Hey Coyotemax,

Late to the thread here, but we're running CS4 here at work, and the artists have complained about similiar issues. (I work in the video game industry and my job is tools support for the artists, including writing scripts for Photoshop - so I get to hear all the complaints!).

I'm really interested in anything I can learn to help solve this issue.

Here's my take on things so far.

I think the hardware acceleration introduced in CS4 is largely the source of the problem. From what I've seen, it looks like a lot of CS4's processing power has now been dumped over to the video card, so with that 128MB card you're running, that might be part of it.

And turning the OpenGL option off honestly seems to do almost nothing in terms of performance increase.

We're running 512 MB Quadro FX 1700's (primarily an OpenGL card) and we *still* get slowdowns. We ran CS2 smoothly and then as soon as we upgraded to CS4 we ran into problems.

Of course, we're also still on 32-bit XP machines with 2 GB of RAM.

Which brings me to... what OS are you running? CS4 has a 64-bit version, and running that under a 64-bit OS is obviously going to help. Windows XP 32-bit (I've never run 64-bit XP) - recognizes 2 GB maximum, 3 GB with a little bit of jiggerypoke. Windows Vista 32-bit will recognize about the same, Windows Vista 64-bit will recognize up to 64 or 128 GB or something like that. However, I'm not entirely sure CS4 will even take advantage of all that extra RAM, and I haven't had the opportunity to try that, unfortunately.

If anyone else out there is running CS4 with a blown out PC config, I'd be interested to know how it runs!

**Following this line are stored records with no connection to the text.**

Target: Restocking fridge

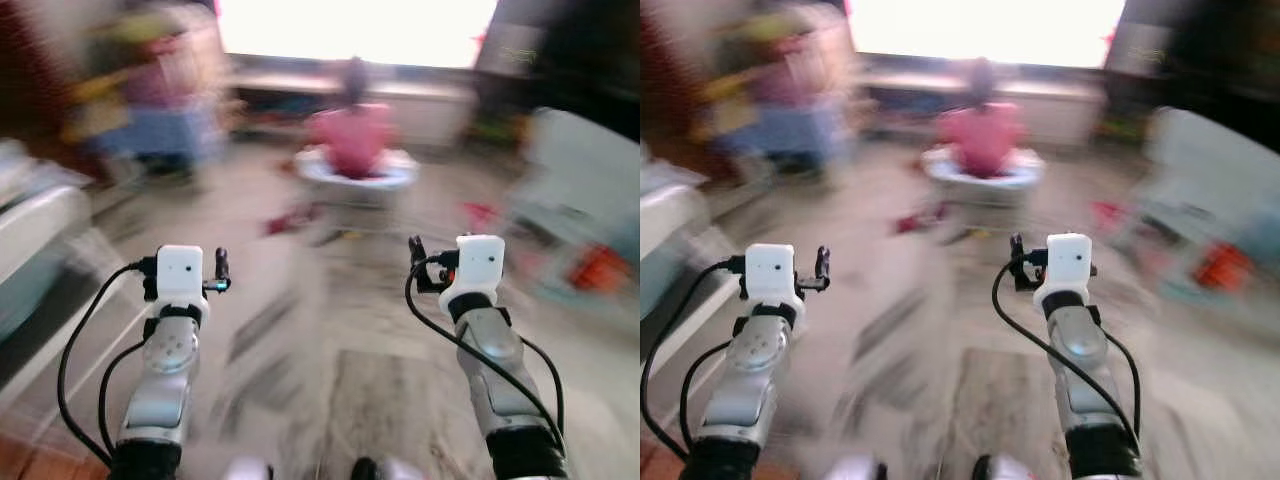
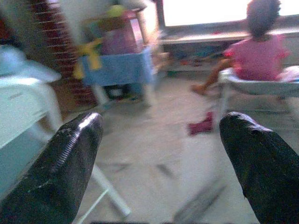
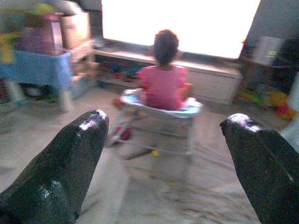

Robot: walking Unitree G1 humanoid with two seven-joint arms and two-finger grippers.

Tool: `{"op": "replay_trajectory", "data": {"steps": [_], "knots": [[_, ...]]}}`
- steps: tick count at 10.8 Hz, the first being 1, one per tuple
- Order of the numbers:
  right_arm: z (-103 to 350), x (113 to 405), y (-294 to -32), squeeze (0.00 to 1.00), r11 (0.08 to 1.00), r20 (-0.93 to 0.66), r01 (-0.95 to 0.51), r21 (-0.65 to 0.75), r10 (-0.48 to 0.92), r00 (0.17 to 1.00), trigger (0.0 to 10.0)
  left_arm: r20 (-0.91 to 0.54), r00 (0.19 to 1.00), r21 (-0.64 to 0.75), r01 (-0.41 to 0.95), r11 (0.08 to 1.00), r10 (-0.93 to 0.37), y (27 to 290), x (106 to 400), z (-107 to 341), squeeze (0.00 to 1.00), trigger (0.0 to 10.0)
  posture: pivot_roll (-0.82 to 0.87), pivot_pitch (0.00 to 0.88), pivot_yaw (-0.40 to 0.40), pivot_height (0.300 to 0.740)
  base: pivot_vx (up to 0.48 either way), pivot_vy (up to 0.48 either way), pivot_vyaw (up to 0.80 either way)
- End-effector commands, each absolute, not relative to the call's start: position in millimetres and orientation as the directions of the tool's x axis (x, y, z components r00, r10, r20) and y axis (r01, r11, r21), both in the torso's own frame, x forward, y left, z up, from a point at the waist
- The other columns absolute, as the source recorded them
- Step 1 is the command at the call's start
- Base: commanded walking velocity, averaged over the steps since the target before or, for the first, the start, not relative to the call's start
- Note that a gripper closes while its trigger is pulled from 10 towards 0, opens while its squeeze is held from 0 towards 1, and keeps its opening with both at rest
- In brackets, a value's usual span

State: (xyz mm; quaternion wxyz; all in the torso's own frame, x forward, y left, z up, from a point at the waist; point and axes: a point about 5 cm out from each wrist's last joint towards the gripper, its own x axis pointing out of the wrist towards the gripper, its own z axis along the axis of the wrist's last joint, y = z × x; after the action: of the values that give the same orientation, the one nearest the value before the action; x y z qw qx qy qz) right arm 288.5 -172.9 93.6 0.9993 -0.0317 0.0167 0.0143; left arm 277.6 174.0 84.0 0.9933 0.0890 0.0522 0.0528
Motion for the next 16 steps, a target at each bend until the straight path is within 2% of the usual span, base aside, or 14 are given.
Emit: {"op": "replay_trajectory", "data": {"steps": [1,7,9,16], "knots": [[90.7,285.9,-177.1,0.00,0.998,-0.040,-0.021,-0.065,0.018,0.999,10.0,-0.098,0.989,0.191,-0.087,0.978,0.108,171.5,275.4,83.7,0.00,10.0,0.04,0.000,0.000,0.740,-0.300,0.000,0.80],[89.5,284.5,-181.7,0.00,0.997,-0.044,-0.021,-0.080,0.017,0.999,10.0,-0.093,0.991,0.203,-0.078,0.976,0.098,172.8,275.6,83.3,0.00,10.0,0.04,0.000,-0.002,0.740,-0.296,0.000,0.14],[90.9,286.4,-181.1,0.00,0.997,-0.038,-0.025,-0.079,0.022,0.999,10.0,-0.071,0.988,0.260,-0.112,0.959,0.134,179.7,275.4,82.2,0.00,10.0,0.04,0.000,-0.004,0.740,0.000,0.472,0.00],[89.1,288.5,-179.2,0.00,0.996,-0.048,-0.030,-0.083,0.026,0.999,10.0,-0.079,0.983,0.251,-0.140,0.958,0.165,181.0,278.6,80.5,0.00,10.0,0.04,0.000,-0.006,0.740,0.000,0.459,0.00]]}}
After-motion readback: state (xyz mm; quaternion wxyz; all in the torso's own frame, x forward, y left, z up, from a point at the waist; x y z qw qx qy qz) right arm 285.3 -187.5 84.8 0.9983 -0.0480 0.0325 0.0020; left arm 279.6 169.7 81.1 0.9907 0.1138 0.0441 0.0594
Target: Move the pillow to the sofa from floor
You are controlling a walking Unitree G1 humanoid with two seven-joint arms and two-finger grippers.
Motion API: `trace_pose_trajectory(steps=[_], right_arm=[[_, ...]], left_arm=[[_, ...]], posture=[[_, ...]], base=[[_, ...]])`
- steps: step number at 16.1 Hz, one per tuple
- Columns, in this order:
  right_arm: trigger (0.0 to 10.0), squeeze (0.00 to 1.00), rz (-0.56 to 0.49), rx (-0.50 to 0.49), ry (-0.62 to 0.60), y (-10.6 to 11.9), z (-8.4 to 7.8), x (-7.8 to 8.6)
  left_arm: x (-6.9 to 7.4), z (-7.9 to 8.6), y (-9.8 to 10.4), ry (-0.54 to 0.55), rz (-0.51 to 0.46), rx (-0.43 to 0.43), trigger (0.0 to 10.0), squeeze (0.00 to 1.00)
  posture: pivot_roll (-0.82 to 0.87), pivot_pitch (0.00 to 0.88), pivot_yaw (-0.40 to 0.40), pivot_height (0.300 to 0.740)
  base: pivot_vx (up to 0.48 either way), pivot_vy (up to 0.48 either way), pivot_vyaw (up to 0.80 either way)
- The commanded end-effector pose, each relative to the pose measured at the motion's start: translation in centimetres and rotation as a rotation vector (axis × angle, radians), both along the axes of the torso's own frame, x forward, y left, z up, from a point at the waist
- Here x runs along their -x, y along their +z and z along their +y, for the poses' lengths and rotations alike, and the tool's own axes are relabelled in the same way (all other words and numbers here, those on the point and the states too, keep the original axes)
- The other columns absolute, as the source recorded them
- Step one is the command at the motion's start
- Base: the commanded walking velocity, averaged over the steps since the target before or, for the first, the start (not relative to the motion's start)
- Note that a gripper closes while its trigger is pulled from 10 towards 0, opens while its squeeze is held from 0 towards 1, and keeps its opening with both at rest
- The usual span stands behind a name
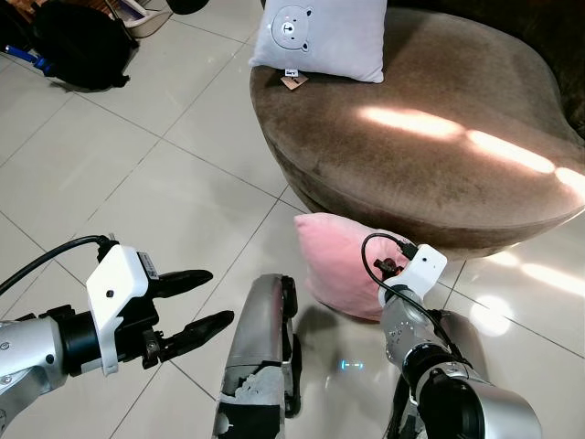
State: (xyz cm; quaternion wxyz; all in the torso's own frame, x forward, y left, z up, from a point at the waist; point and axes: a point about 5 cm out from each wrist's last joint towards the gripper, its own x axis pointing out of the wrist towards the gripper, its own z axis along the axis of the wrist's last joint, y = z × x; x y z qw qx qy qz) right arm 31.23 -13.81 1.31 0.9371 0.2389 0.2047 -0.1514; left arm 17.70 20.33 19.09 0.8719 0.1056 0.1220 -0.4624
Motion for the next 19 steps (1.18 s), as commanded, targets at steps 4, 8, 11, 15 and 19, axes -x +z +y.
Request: trace_pose_trajectory(steps=[4, 8, 11, 15, 19], right_arm=[[0.0, 0.0, 0.074, -0.019, 0.018, -1.7, 0.8, 1.5], [0.0, 0.0, 0.062, -0.029, 0.038, -1.8, 1.0, 1.7], [0.0, 0.0, -0.026, -0.103, 0.028, -1.2, 1.1, 1.4], [0.0, 0.0, -0.185, -0.158, 0.09, 1.6, 2.0, 0.0], [0.0, 0.0, -0.372, -0.077, 0.249, 7.5, 2.6, 1.8]], left_arm=[[0.2, 0.1, 0.2, -0.002, -0.003, -0.007, 10.0, 0.0], [0.0, -0.3, -0.4, 0.019, -0.008, 0.016, 10.0, 0.0], [-0.4, -0.9, -2.2, 0.099, -0.008, 0.099, 10.0, 0.0], [-3.6, -2.2, -3.4, 0.149, -0.11, 0.155, 10.0, 0.0], [-5.4, -3.4, -3.7, 0.255, -0.178, 0.239, 10.0, 0.0]], posture=[[0.48, 0.306, 0.208, 0.546], [0.43, 0.27, 0.172, 0.546], [0.33, 0.224, 0.116, 0.546], [0.12, 0.133, 0.059, 0.546], [0.0, 0.06, 0.067, 0.546]], base=[[0.0, 0.0, 0.0], [0.0, 0.0, 0.0], [0.0, 0.0, 0.0], [0.0, 0.0, 0.0], [0.0, 0.0, 0.0]])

I have run into a RAM limitation problem at home on my Mac Pro (I'm running OS X.5.7). In the CS4 preferences, it will only allow you to allocate 3 GB to it, and I have 8 GB in the machine. It doesn't make sense to me why Adobe would put a restriction on that, and then put the heavy lifting on the video card. Apparently, with Snow Leopard's release in September, it will up the amount of RAM you can allocate to CS4. Not sure how that is going to work, but that what's I was reading of late. (If you believe what you read on the internet... )

Oh, one last thing which probably know already - make sure that your scratch disk drives are not the same as your OS drive. It helps somewhat if Windows and Photoshop aren't competing for access to the same drive.